▶ _RECORDED DATA_
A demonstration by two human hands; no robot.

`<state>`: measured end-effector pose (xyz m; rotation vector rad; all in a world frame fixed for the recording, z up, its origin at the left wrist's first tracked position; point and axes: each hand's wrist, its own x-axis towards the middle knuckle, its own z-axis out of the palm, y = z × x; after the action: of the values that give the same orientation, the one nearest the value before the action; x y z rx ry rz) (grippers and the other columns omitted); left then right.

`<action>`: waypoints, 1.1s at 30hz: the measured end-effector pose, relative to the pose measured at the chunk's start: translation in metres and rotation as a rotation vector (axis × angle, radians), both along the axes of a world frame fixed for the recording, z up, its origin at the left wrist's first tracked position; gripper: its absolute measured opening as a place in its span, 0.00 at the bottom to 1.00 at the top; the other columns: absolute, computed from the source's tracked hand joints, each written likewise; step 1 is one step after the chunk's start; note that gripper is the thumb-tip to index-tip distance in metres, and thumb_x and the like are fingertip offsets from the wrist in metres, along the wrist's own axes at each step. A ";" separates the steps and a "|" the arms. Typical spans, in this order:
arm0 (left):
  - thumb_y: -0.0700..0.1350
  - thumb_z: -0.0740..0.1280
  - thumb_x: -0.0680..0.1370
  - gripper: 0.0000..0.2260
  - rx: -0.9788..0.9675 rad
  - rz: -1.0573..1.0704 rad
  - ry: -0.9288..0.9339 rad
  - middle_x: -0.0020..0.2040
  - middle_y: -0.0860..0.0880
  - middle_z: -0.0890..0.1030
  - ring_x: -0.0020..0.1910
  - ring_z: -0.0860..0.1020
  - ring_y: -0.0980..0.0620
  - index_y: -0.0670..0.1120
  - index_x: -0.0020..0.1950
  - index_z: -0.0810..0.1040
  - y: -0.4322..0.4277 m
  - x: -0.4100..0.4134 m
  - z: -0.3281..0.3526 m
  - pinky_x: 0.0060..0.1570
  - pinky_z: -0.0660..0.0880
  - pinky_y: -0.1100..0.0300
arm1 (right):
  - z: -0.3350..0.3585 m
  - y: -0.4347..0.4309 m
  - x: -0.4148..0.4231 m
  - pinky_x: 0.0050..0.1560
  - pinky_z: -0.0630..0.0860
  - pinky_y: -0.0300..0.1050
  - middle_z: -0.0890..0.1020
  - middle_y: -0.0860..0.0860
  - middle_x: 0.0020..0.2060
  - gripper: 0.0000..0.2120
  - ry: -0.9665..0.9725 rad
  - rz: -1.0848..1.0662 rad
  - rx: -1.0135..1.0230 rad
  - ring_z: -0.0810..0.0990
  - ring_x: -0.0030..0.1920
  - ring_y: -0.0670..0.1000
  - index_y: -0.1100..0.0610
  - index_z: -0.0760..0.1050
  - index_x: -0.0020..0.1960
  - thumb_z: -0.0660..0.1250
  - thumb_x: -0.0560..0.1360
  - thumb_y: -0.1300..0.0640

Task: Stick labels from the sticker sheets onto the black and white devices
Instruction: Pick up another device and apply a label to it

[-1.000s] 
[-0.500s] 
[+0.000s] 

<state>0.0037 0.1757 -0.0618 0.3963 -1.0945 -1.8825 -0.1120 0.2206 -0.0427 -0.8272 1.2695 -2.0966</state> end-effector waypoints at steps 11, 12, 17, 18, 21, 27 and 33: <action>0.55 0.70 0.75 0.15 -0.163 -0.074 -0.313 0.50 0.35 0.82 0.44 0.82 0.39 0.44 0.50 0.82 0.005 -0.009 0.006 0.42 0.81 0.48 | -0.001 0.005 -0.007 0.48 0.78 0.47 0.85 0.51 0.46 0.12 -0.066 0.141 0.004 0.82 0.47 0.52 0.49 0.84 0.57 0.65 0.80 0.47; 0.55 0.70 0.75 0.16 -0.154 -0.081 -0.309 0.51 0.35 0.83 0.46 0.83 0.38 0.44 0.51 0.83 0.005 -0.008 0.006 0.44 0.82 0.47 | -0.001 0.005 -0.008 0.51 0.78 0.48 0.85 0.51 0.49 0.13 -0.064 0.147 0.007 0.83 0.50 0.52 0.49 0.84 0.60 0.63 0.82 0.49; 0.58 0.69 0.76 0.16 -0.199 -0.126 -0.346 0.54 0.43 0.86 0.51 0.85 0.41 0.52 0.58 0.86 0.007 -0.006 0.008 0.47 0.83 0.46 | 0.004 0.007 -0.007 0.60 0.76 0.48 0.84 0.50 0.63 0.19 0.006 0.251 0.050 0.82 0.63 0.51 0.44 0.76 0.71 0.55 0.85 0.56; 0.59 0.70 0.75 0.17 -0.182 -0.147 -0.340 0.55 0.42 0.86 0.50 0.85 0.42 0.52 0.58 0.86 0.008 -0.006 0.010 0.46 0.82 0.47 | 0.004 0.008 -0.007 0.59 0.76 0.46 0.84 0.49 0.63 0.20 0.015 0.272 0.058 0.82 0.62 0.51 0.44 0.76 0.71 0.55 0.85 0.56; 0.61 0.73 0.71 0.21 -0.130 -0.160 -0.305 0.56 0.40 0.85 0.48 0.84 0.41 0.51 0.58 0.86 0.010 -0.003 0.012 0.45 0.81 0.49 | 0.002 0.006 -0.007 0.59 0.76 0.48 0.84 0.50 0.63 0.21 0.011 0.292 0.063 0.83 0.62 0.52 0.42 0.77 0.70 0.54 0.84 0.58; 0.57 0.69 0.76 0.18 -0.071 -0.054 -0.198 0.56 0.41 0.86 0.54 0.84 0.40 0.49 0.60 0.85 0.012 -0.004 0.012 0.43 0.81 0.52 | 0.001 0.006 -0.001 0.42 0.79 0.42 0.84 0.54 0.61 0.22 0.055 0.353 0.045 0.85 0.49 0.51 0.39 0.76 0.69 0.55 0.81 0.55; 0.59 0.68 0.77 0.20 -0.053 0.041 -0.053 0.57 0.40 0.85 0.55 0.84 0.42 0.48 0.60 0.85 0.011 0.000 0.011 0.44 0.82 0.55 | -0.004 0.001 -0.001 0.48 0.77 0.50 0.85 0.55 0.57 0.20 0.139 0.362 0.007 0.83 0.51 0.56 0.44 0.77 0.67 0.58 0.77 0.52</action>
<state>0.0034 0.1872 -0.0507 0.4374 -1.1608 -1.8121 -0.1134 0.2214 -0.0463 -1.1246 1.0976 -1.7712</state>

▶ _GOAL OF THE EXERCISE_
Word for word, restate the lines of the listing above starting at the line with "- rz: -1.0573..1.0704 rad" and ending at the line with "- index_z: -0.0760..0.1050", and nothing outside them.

▶ _OUTPUT FOR THIS EXERCISE_
  - rz: -1.0573..1.0704 rad
  - ry: -0.9288..0.9339 rad
  - middle_x: -0.0020..0.2040
  - middle_y: -0.0860..0.0880
  - middle_z: -0.0890..0.1030
  - ring_x: -0.0020..0.1910
  - ring_z: -0.0860..0.1020
  - ring_y: -0.0980..0.0620
  - index_y: -0.0670..0.1120
  - index_x: -0.0020..0.1950
  - index_z: -0.0810..0.1040
  - y: -0.4322..0.4277 m
  - x: -0.4100..0.4134 m
  - z: -0.3281..0.3526 m
  - pinky_x: 0.0060..0.1570
  - pinky_z: -0.0660..0.0880
  - pinky_y: -0.1100..0.0300
arm1 (right):
  - z: -0.3350..0.3585 m
  - y: -0.4347..0.4309 m
  - x: -0.4148..0.4231 m
  - pinky_x: 0.0050..0.1560
  - pinky_z: -0.0630..0.0860
  - pinky_y: -0.0300..0.1050
  - middle_z: -0.0890..0.1020
  - middle_y: -0.0860..0.0860
  - middle_x: 0.0020..0.2060
  - gripper: 0.0000..0.2120
  - ry: -0.9665..0.9725 rad
  - rz: -1.0848..1.0662 rad
  - rx: -1.0135..1.0230 rad
  - ring_z: -0.0810..0.0990
  - ring_x: -0.0030..0.1920
  - ring_y: -0.0670..0.1000
  - index_y: -0.1100..0.0610
  - index_z: -0.0760..0.1050

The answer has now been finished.